Net sales were $646.0 million for the year ended August 31, 2011, compared with $568.5 million generated in the prior fiscal year, representing an increase of $77.5 million or 13.6%. Our fiscal year 2011 sales performance included $81.4 million of incremental revenue associated with the acquisitions discussed throughout this Form 10-K. In addition, higher selling prices primarily realized in our direct sales and service channel and favorable foreign currency translation on international sales contributed approximately $16.1 million and $4.6 million, respectively to net sales. We implemented higher selling prices to offset raw material costs, which continued to rise throughout the majority of fiscal year 2011. However, weakness in demand, primarily for our products sold through the North American sales and service channel, continued during fiscal year 2011. Excluding revenues derived directly from our recent acquisitions, we experienced volume related sales declines of $23.4 million during fiscal year 2011. Our customers in the North American sales and service channel are typically small business operations, who are themselves struggling in the current economic environment.

Gross profit increased $19.7 million, or 7.0% to $302.9 million in fiscal year 2011 compared with $283.2 million in the prior fiscal year. Gross profit margin of 46.9% in fiscal year 2011 decreased approximately 290 basis points from that of the prior fiscal year. Fiscal year 2011 net sales included a full year of sales related to both the Amrep and Waterbury acquisitions, whereas, during the same period in the fiscal year 2010, we only benefited from eight months of sales from the Amrep acquisition. The decline in gross profit margin percentage was primarily attributable to the impact on sales and product mix from the Amrep and Waterbury acquisitions.

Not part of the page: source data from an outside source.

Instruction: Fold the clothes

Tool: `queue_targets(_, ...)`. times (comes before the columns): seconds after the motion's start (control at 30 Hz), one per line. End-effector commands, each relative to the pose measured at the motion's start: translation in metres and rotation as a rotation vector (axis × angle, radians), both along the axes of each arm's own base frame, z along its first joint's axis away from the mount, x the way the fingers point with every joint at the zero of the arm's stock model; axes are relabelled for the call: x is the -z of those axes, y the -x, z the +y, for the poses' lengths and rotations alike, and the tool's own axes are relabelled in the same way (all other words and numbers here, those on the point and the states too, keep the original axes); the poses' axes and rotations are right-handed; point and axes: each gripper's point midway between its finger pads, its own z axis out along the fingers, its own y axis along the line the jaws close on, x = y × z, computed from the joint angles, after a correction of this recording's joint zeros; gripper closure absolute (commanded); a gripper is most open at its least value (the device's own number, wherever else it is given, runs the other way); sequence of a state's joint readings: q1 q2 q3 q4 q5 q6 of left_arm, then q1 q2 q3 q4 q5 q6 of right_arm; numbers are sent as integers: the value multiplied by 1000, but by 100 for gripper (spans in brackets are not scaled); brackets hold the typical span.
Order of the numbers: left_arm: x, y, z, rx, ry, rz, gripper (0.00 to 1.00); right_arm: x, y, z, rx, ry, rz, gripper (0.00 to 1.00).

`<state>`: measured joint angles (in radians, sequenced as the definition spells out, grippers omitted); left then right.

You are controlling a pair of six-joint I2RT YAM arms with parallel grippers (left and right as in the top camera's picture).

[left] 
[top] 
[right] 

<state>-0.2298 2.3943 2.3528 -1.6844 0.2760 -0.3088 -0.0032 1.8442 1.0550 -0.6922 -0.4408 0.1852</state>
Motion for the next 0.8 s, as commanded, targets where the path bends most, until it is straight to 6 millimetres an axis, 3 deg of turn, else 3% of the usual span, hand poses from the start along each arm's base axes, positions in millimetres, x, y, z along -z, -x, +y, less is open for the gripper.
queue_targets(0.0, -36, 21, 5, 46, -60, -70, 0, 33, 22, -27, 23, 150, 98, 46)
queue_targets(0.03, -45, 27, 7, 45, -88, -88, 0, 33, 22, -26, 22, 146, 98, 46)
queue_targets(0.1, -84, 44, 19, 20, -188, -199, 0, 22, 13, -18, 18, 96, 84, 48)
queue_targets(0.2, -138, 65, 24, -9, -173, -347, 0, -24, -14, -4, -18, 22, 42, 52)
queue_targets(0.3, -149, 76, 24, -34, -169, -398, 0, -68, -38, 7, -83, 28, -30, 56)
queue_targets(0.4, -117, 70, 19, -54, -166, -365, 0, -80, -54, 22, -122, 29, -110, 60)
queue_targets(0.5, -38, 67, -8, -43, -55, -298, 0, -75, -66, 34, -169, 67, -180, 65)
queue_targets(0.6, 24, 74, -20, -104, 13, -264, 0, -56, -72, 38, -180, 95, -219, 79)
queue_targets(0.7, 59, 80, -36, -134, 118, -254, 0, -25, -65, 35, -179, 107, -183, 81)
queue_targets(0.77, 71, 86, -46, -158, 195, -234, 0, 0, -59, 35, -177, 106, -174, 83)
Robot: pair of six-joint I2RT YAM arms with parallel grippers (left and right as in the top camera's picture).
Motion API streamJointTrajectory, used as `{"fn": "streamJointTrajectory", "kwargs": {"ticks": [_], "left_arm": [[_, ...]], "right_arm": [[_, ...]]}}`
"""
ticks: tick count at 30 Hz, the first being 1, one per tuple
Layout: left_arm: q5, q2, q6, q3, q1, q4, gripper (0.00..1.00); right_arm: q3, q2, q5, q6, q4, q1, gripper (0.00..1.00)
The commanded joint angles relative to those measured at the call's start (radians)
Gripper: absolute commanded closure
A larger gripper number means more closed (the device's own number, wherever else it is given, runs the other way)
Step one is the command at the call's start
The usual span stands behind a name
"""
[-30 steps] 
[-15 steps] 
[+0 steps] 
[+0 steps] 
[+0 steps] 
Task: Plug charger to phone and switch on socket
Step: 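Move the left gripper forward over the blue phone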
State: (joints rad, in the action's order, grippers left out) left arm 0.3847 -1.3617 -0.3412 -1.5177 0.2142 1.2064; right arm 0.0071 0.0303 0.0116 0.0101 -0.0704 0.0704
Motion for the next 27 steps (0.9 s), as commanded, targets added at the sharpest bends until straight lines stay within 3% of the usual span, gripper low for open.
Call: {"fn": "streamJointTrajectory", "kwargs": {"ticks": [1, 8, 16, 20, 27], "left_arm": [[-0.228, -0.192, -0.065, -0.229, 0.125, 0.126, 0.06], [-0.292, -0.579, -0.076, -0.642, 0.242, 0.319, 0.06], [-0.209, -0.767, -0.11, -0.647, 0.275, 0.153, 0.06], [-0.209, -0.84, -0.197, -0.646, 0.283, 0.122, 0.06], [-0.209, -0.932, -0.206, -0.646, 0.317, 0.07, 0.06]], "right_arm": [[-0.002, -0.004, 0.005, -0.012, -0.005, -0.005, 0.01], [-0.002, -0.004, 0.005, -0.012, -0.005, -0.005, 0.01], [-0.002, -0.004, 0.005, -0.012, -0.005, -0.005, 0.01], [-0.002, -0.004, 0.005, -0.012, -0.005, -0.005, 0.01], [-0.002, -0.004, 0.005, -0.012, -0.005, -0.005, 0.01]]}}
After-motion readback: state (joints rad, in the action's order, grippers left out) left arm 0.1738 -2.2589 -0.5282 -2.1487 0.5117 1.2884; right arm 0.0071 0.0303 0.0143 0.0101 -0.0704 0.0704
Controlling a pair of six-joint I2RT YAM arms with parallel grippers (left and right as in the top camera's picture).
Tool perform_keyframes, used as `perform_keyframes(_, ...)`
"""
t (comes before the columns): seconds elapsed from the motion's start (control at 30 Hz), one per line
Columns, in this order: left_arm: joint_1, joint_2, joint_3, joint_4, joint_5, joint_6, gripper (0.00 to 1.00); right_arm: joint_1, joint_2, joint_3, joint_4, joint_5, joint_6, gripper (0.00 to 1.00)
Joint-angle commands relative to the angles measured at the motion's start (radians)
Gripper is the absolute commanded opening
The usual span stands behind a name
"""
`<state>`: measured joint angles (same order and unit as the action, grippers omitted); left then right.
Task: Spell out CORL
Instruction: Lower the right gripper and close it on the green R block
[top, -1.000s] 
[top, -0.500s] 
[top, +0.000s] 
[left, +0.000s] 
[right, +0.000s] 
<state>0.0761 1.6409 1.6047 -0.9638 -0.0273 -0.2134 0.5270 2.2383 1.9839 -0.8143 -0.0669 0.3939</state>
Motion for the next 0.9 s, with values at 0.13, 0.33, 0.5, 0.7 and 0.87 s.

Net sales were $568.5 million for the year ended August 31, 2010, compared with $501.0 million generated in the prior fiscal year, representing an increase of $67.5 million or 13.5%. Revenues generated from the Amrep acquisition, which was completed in January 2010, comprised $76.7 million of our sales in fiscal year 2010. Amrep sales grew $6.7 million in fiscal year 2010 from the same prior year eight-month period. In total, volume in fiscal year 2010 grew $55.4 million. Excluding revenues derived from the acquisition of Amrep, in fiscal year 2010 we experienced volume related sales declines of $21.3 million. While we achieved year-over-year volume growth in sales to customers accessed through the retail channel, we experienced softness in demand within the majority of our institutional and industrial end markets. Management believes these markets, which include transportation, food processing and service, industrial manufacturing and government, are strongly correlated to seasonally-adjusted manufacturing employment, overall employment levels and, to some degree, new motor vehicle sales. Furthermore, our sales and service sales organization focuses on small businesses, which continued to suffer the effects of the economic downturn in fiscal 2010. Favorable foreign currency translation on international sales and the realization of higher selling prices made necessary by rising raw material costs impacted total net sales by $7.6 million and $4.5 million, for the years ended August 31, 2010 and 2009, respectively. During the first quarter of fiscal year 2010, we renegotiated the terms of our contract with our licensee in France. We believe the terms of the new contract are favorable to us. Separately, we executed a release agreement with our licensee in France that addressed historical business transactions. We received a one-time, $1.1 million payment pursuant to this release agreement, all of which was recognized in net sales during the first quarter of fiscal year 2010.